Task:
Set down exactly the lines of the listing below, please, beginning with the first and ending with the line that holds "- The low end".

Information provided:
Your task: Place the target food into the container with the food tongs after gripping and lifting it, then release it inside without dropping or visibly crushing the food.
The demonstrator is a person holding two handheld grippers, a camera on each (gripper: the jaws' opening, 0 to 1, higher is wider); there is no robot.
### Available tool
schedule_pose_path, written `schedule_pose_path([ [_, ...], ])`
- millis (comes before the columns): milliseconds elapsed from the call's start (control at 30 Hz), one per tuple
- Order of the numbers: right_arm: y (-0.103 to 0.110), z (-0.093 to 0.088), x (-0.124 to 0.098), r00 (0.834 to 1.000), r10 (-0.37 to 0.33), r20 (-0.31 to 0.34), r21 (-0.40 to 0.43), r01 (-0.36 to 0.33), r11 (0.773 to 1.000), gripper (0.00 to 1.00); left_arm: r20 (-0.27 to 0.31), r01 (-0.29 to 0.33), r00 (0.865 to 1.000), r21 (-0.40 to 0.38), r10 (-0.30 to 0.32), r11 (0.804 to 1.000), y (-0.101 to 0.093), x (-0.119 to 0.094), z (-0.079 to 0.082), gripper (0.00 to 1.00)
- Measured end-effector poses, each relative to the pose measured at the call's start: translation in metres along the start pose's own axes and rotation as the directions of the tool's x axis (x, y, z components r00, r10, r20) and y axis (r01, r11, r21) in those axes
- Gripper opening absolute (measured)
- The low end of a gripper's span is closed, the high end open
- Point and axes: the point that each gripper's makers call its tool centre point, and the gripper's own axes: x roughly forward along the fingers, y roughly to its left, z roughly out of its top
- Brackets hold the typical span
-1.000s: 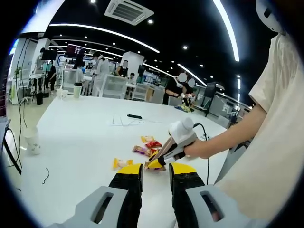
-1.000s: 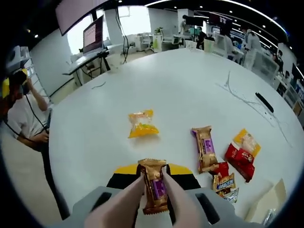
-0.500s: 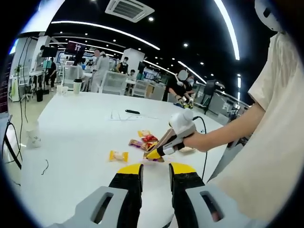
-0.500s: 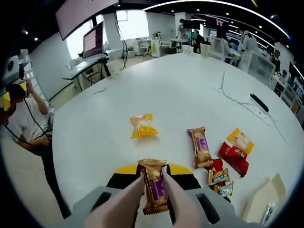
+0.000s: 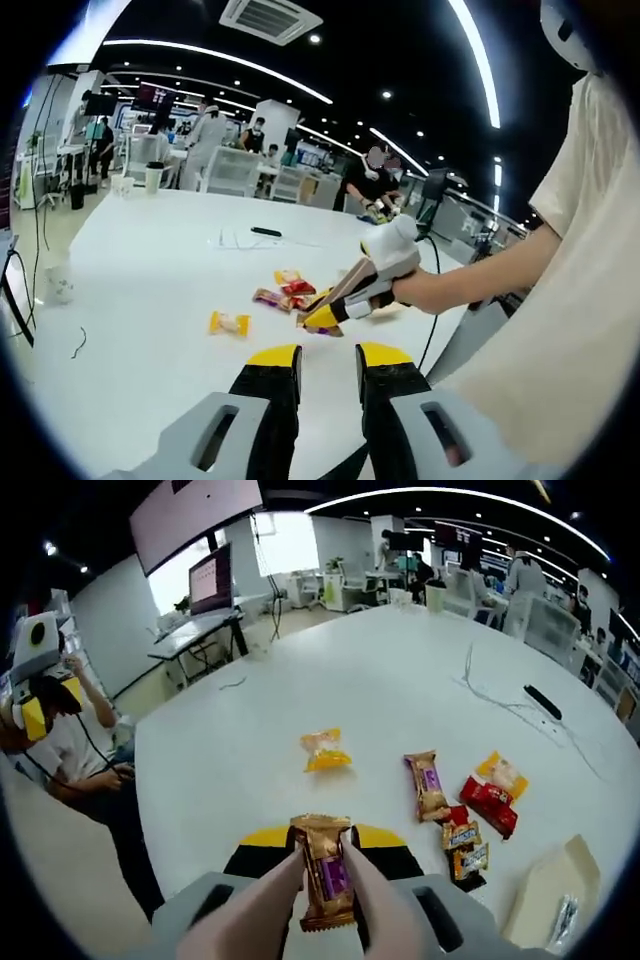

Answer box:
Your task: Place the target food into the container with the food tongs after gripping and lifting it, then release it inside without dropping or visibly crushing the food.
The demonstrator is a person holding two handheld grippers, a camera on each (gripper: the jaws' opening, 0 to 1, higher is wider); there is no robot.
### Available tool
schedule_pose_path, written `schedule_pose_path([ [_, ...], ])`
- millis (comes before the columns): milliseconds elapsed from the call's start (control at 30 Hz), one per tuple
- Order of the numbers: right_arm: y (-0.103 to 0.110), z (-0.093 to 0.088), x (-0.124 to 0.098), r00 (0.834 to 1.000), r10 (-0.37 to 0.33), r20 (-0.31 to 0.34), r21 (-0.40 to 0.43), r01 (-0.36 to 0.33), r11 (0.773 to 1.000), gripper (0.00 to 1.00); left_arm: r20 (-0.27 to 0.31), r01 (-0.29 to 0.33), r00 (0.865 to 1.000), r21 (-0.40 to 0.38), r10 (-0.30 to 0.32), r11 (0.804 to 1.000), y (-0.101 to 0.093), x (-0.119 to 0.094), z (-0.079 to 0.082), gripper (0.00 to 1.00)
- Measured end-effector poses, each relative to the pose measured at the call's start: translation in metres along the start pose's own axes and rotation as the directions of the tool's x axis (x, y, z components r00, r10, r20) and y axis (r01, r11, r21) in those axes
- Gripper opening absolute (measured)
- The low end of a gripper's span is closed, the high end open

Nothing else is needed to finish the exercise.